What follows makes it clear that precisely why I had chosen to go to "Bugbrooke" had not been made clear to the Eldership. I don't know if David's wishful thinking had coloured perceptions, but Mick seems to have expected me to beg his forgiveness and will have been a bit stunned by my response. I'd hoped to avoid raking up the past, but Mick set about telling me that what I had done in the 1980s had been very damaging: they had been ousted from the EA and Baptist Union, been shunned by leading Christian leaders, been unable to find rentable venues for several years and many doubters had "wobbled" and left and even some senior figures had wavered. Perhaps my response was not tactful, but I just said "Good". We stood there in silence for a moment.

There was a slightly anxious atmosphere and I said, "Mick, what I said had to be said. What was there in my pamphlet that wasn't true?" and he conceded that none of it was untrue, "But it wasn't helpful".

"It wasn't meant to help you", I said.

I don't think much more was said. Mick brought the meeting to an end. I had genuinely tried to come to the get-together with the campaigning stuff behind me, but leaving the stage, I realised that I felt incredibly proud of what our campaigns had achieved. It had taken twenty years for me to hear it from the horse's mouth that we had been far more successful than I'd ever dared dream at the time. And if the church had changed as much as it wanted the world to believe, perhaps John and I had had a part in that. I felt vindicated.

The meeting with Noel was more brief. I was standing enjoying talking to Steve whom I'd liked very much and who told me that he remembered almost verbatim a conversation we'd shared the week before I'd left the community, which had left him hurt because I had given no hint that I was going to "split", when a message came that Noel was ready to see me. I respect the fact that Noel is their leader and that I was his guest, but I didn't want to cut Steve short, so I let things run on just a bit, until the rather anxious messenger returned to insist that I must not keep Noel waiting. I was sorry I'd hurt Steve and I apologised and we shook hands warmly.

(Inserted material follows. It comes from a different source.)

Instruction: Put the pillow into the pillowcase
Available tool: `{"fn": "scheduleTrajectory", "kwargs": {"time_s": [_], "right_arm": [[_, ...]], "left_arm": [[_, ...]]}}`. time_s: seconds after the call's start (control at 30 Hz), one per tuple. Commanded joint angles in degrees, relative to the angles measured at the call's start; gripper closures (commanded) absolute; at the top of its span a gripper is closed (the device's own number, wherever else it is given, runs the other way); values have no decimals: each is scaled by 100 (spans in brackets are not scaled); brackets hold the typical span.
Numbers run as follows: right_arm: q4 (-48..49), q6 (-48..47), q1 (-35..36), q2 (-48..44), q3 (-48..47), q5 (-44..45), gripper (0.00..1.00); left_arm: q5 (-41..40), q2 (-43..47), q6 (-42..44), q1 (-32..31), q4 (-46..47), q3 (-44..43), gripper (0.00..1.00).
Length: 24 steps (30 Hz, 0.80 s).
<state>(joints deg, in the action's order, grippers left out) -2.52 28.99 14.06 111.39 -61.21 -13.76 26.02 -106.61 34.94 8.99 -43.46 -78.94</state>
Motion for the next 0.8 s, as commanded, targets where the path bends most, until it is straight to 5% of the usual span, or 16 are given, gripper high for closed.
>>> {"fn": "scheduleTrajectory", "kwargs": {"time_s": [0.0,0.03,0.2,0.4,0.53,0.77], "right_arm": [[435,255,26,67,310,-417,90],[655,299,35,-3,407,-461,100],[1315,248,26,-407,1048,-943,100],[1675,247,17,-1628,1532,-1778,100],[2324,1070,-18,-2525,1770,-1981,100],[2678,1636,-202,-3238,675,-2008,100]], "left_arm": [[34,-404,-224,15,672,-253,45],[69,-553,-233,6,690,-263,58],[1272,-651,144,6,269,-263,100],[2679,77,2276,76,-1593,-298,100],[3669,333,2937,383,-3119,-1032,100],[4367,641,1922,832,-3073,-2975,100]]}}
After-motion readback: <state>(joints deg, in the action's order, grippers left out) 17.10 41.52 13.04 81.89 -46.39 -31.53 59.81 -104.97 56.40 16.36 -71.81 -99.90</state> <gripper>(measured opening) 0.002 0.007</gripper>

Noel stood on the stage, flanked by what we always used to call "strong young brothers". Trevor's warm pleasantries opened things and Noel took my hand and told me he knew God had me on his heart and had plans for me in Zion. I had no wish to offend Noel, but I did say, jokingly, that I hoped God had got that wrong. I told him how I was not a believer but how much of a pleasure it was to be among them again and how grateful I was to be received by them. There were a number of light-hearted exchanges, which David feared might lead me to going too far and carrying out my threat to challenging Noel to get a haircut, so that he abruptly cut things short and I was ushered away.

I enjoyed my time back in "Zion". I think I achieved some measure of "closure". Very few brothers had been at all unpleasant, and being in the company of old friends, Steve and Trevor, talking briefly with Ed, John C. and various other familiar faces, and spending time with the folk at Servant Hearts and with David and his household was good fun. I am grateful to all the people who were open to me for making this visit a success.